## WHAT IS REQUIRED
Among the lines below, return each one that contains the word "picture".

***** RECORD EXCERPTS *****

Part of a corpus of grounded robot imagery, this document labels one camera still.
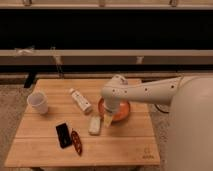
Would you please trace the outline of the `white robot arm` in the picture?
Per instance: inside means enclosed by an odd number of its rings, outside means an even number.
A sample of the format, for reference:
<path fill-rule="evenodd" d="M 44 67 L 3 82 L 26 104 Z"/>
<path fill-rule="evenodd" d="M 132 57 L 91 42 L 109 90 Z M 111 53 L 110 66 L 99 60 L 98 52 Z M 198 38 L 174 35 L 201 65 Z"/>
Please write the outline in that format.
<path fill-rule="evenodd" d="M 103 86 L 101 96 L 111 115 L 123 100 L 168 105 L 165 171 L 213 171 L 213 75 L 135 85 L 115 75 Z"/>

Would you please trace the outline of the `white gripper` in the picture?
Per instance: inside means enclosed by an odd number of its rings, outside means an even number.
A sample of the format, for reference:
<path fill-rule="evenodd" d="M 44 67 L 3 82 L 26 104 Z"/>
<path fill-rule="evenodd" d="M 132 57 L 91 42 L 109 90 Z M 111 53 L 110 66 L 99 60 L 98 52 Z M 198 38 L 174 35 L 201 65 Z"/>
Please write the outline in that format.
<path fill-rule="evenodd" d="M 110 111 L 104 113 L 104 126 L 109 127 L 113 121 L 113 114 L 115 113 L 120 105 L 120 100 L 112 97 L 104 98 L 104 107 L 106 110 Z"/>

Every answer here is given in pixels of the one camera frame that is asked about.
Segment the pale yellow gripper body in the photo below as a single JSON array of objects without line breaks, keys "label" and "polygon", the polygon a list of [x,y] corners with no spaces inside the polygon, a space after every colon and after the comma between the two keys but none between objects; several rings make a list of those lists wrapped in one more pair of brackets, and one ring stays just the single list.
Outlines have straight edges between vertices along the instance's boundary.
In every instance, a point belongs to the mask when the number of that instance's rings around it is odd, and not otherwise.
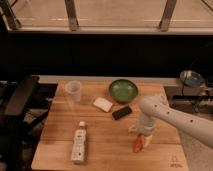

*****

## EXPECTED ANSWER
Would you please trace the outline of the `white robot arm` in the picture?
Would you please trace the outline of the `white gripper` in the picture?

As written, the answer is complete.